Task prompt >>
Beneath this line are the data; copy exactly the part of them that opens with the line containing "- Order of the" and closes with the line containing "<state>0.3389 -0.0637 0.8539", and only that part.

[Start of section]

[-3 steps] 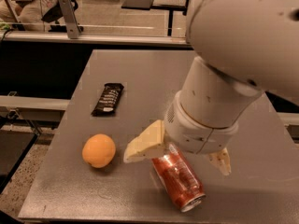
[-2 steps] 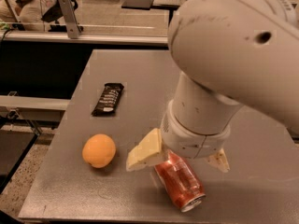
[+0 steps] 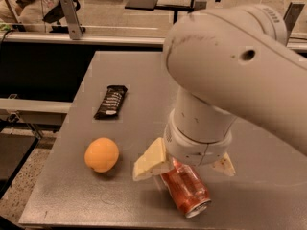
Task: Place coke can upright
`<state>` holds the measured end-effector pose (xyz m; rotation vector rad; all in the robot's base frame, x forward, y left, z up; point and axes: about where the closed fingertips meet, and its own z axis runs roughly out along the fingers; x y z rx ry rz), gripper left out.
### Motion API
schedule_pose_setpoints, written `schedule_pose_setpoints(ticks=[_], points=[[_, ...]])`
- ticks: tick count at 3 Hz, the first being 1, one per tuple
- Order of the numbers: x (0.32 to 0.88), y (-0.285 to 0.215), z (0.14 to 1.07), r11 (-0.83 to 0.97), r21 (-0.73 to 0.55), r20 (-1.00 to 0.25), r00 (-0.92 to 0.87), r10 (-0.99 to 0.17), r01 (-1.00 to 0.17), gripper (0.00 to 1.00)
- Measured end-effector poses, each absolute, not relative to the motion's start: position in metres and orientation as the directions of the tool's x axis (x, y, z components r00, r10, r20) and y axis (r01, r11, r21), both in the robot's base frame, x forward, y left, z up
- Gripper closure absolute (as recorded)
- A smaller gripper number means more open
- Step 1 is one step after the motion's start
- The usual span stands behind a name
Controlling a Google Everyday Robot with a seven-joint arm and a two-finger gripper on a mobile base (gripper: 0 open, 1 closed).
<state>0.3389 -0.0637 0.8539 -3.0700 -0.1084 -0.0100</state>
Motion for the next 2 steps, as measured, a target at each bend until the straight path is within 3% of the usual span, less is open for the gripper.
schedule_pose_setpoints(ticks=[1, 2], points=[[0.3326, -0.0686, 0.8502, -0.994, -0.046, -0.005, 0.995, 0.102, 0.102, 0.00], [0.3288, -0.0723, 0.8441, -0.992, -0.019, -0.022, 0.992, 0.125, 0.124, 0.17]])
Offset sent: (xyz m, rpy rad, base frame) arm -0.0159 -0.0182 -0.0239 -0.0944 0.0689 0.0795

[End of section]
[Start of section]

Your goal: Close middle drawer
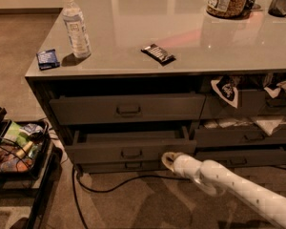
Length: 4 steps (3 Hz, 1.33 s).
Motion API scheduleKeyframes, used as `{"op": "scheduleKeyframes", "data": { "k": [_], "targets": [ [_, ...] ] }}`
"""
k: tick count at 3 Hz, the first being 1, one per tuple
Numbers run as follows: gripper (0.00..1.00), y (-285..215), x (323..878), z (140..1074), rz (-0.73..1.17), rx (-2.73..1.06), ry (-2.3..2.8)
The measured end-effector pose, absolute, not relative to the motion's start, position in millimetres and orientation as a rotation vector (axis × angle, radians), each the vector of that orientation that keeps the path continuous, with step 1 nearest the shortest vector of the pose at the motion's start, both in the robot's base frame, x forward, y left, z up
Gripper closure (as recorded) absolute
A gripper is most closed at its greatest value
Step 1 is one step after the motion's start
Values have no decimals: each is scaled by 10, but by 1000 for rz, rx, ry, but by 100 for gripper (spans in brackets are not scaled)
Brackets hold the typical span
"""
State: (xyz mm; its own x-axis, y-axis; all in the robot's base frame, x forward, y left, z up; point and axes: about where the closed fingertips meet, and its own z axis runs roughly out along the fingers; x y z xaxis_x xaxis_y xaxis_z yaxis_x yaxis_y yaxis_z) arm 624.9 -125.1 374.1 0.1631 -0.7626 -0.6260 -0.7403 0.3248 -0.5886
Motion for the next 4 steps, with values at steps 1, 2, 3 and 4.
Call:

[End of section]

Result for this exercise >>
- Order of the numbers: x (0.32 to 0.88), y (-0.285 to 0.215), z (0.14 to 1.07), r11 (-0.83 to 0.97), r21 (-0.73 to 0.55), r20 (-1.00 to 0.25), r00 (-0.92 to 0.87), r10 (-0.99 to 0.17), r01 (-1.00 to 0.17), gripper (0.00 to 1.00)
- Measured end-effector poses, each absolute, not relative to the motion's start: position in metres and orientation as the directions of the tool's x axis (x, y, z components r00, r10, r20) and y axis (r01, r11, r21), both in the robot's base frame, x forward, y left, z up
- Gripper closure absolute (as recorded)
- A smaller gripper number means more open
- Step 1 is one step after the motion's start
- The usual span stands behind a name
Controlling a Google Everyday Robot with a seven-joint arm and a two-finger gripper on a mobile base (gripper: 0 open, 1 closed).
<state>0.3389 -0.0637 0.8539 -3.0700 -0.1084 -0.0100</state>

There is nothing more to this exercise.